■ YOUR OBJECTIVE
Word for word, print the entries that follow.

(Data extracted from a collection)
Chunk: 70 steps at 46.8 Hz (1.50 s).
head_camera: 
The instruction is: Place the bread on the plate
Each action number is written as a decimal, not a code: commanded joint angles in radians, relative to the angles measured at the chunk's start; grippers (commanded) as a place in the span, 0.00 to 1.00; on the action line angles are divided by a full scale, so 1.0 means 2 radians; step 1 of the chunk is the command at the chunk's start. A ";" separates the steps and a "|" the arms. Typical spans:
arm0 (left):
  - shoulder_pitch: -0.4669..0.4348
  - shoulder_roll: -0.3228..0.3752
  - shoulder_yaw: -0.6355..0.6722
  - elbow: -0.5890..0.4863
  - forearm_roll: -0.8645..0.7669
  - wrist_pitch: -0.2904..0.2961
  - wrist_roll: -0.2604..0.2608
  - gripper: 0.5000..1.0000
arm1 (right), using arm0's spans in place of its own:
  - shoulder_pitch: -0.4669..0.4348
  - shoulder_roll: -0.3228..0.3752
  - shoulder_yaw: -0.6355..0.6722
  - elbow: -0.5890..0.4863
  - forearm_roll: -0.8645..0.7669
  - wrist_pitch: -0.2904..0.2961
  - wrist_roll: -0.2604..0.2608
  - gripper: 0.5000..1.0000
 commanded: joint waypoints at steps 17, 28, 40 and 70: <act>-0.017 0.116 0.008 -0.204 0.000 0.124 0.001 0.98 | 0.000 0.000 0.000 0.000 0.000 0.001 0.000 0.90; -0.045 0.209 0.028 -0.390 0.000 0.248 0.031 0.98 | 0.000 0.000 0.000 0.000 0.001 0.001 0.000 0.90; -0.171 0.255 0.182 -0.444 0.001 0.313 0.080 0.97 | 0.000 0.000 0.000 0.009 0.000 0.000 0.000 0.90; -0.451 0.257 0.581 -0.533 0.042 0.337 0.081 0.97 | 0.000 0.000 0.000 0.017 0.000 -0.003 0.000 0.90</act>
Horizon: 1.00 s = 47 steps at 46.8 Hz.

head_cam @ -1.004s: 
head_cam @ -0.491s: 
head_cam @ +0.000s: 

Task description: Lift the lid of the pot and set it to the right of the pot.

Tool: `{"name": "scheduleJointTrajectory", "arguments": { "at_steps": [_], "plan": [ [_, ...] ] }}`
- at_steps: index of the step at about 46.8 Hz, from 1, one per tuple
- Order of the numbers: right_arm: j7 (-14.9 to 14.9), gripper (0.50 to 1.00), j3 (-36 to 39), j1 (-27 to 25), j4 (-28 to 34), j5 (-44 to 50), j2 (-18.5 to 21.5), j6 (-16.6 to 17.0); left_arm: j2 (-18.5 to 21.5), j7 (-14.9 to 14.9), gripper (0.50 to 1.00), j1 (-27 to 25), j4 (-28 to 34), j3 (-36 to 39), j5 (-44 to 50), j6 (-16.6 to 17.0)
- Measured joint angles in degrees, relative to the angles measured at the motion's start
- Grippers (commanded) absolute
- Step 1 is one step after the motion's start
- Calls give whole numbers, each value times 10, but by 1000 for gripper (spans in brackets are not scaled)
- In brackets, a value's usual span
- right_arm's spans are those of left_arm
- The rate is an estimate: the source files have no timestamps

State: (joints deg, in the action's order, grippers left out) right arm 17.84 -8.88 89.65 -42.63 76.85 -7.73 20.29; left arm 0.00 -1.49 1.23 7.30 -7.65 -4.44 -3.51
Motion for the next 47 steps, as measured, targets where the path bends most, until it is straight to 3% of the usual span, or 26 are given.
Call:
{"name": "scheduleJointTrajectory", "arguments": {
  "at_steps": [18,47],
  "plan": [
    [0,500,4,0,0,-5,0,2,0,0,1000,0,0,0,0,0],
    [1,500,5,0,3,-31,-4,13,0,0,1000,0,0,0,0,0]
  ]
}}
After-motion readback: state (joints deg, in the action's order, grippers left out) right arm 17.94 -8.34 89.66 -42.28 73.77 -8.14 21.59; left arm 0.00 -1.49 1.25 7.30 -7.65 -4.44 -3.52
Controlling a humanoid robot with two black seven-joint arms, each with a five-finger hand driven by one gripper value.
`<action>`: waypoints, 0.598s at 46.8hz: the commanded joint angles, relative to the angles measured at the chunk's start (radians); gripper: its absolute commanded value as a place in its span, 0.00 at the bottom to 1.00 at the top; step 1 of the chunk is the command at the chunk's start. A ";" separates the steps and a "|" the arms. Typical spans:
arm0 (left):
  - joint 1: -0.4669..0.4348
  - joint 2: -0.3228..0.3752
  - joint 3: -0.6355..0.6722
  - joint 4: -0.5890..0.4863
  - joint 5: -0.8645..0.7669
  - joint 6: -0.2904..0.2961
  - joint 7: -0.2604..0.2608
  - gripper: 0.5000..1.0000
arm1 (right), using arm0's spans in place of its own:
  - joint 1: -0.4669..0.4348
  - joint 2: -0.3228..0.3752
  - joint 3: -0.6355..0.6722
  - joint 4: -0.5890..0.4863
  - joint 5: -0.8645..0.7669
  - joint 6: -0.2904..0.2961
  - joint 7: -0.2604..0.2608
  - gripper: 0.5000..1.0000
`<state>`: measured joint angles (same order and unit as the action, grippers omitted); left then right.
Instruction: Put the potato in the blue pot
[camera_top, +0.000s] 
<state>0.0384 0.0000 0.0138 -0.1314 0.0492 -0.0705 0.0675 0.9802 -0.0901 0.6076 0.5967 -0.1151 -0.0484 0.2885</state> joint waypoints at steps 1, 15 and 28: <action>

■ SOLUTION TO THIS EXERCISE
Chunk: 70 steps at 46.8 Hz (1.50 s).
head_camera: 
The instruction is: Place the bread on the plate
Each action number is written as a decimal, not a code: commanded joint angles in radians, relative to the angles measured at the chunk's start; grippers (commanded) as a place in the span, 0.00 to 1.00; on the action line angles are divided by a full scale, so 1.0 means 2 radians; step 1 of the chunk is the command at the chunk's start. A ";" separates the steps and a "|" the arms. Typical spans:
arm0 (left):
  - shoulder_pitch: -0.4669..0.4348
  - shoulder_roll: -0.3228..0.3752
  - shoulder_yaw: -0.6355..0.6722
  - elbow: -0.5890..0.4863
  - forearm_roll: -0.8645..0.7669
  - wrist_pitch: -0.2904..0.2961
  - wrist_roll: -0.2604..0.2608
  - gripper: 0.5000..1.0000
arm1 (right), using arm0's spans in place of its own:
  - shoulder_pitch: -0.4669..0.4348
  - shoulder_roll: -0.3228..0.3752
  - shoulder_yaw: -0.6355..0.6722
  - elbow: -0.5890..0.4863
  - forearm_roll: -0.8645..0.7669
  - wrist_pitch: -0.2904..0.2961
  - wrist_roll: -0.2604..0.2608
  - gripper: 0.5000..1.0000
 commanded: joint waypoints at steps 17, 28, 40 and 70: <act>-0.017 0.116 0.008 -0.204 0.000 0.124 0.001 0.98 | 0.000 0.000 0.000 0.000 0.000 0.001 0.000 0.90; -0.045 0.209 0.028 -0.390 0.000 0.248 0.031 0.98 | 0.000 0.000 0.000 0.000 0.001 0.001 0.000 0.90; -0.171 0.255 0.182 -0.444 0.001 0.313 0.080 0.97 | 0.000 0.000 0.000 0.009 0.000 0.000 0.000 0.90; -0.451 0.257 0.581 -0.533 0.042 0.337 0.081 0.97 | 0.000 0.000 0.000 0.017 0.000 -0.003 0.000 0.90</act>
Horizon: 1.00 s = 47 steps at 46.8 Hz.

head_cam @ -1.004s: 
head_cam @ -0.491s: 
head_cam @ +0.000s: 

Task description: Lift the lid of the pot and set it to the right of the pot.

Tool: `{"name": "scheduleJointTrajectory", "arguments": { "at_steps": [_], "plan": [ [_, ...] ] }}`
- at_steps: index of the step at about 46.8 Hz, from 1, one per tuple
- Order of the numbers: right_arm: j7 (-14.9 to 14.9), gripper (0.50 to 1.00), j3 (-36 to 39), j1 (-27 to 25), j4 (-28 to 34), j5 (-44 to 50), j2 (-18.5 to 21.5), j6 (-16.6 to 17.0); left_arm: j2 (-18.5 to 21.5), j7 (-14.9 to 14.9), gripper (0.50 to 1.00), j1 (-27 to 25), j4 (-28 to 34), j3 (-36 to 39), j5 (-44 to 50), j6 (-16.6 to 17.0)
- Measured joint angles in degrees, relative to the angles measured at the motion's start
- Grippers (commanded) absolute
- Step 1 is one step after the motion's start
- Calls give whole numbers, each value times 10, but by 1000 for gripper (spans in brackets are not scaled)
- In brackets, a value's usual span
- right_arm's spans are those of left_arm
- The rate is an estimate: the source files have no timestamps

State: (joints deg, in the action's order, grippers left out) right arm 17.84 -8.88 89.65 -42.63 76.85 -7.73 20.29; left arm 0.00 -1.49 1.23 7.30 -7.65 -4.44 -3.51
Motion for the next 47 steps, as measured, targets where the path bends most, until it is straight to 3% of the usual span, or 26 are given.
Call:
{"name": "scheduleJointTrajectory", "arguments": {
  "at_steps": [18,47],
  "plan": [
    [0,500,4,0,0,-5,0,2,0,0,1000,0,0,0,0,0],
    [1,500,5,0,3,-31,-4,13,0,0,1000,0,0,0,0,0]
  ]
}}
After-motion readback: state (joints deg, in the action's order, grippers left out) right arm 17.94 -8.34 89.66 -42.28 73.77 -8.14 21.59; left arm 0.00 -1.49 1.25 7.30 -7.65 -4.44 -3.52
Controlling a humanoid robot with two black seven-joint arms, each with a five-finger hand driven by one gripper value.
`<action>`: waypoints, 0.598s at 46.8hz: the commanded joint angles, relative to the angles measured at the chunk's start (radians); gripper: its absolute commanded value as a place in its span, 0.00 at the bottom to 1.00 at the top; step 1 of the chunk is the command at the chunk's start. A ";" separates the steps and a "|" the arms. Typical spans:
arm0 (left):
  - joint 1: -0.4669..0.4348
  - joint 2: -0.3228..0.3752
  - joint 3: -0.6355..0.6722
  - joint 4: -0.5890..0.4863
  - joint 5: -0.8645..0.7669
  - joint 6: -0.2904..0.2961
  - joint 7: -0.2604..0.2608
  - gripper: 0.5000..1.0000
arm1 (right), using arm0's spans in place of its own:
  - joint 1: -0.4669..0.4348
  - joint 2: -0.3228..0.3752
  - joint 3: -0.6355..0.6722
  - joint 4: -0.5890..0.4863
  - joint 5: -0.8645..0.7669
  - joint 6: -0.2904..0.2961
  - joint 7: -0.2604..0.2608
  - gripper: 0.5000..1.0000
`<state>`: measured joint angles (same order and unit as the action, grippers omitted); left then right.
Instruction: Put the potato in the blue pot
[camera_top, +0.000s] 
<state>0.0384 0.0000 0.0138 -0.1314 0.0492 -0.0705 0.0675 0.9802 -0.0901 0.6076 0.5967 -0.1151 -0.0484 0.2885</state> joint waypoints at steps 1, 15 and 28: <action>

The exercise asks for nothing more.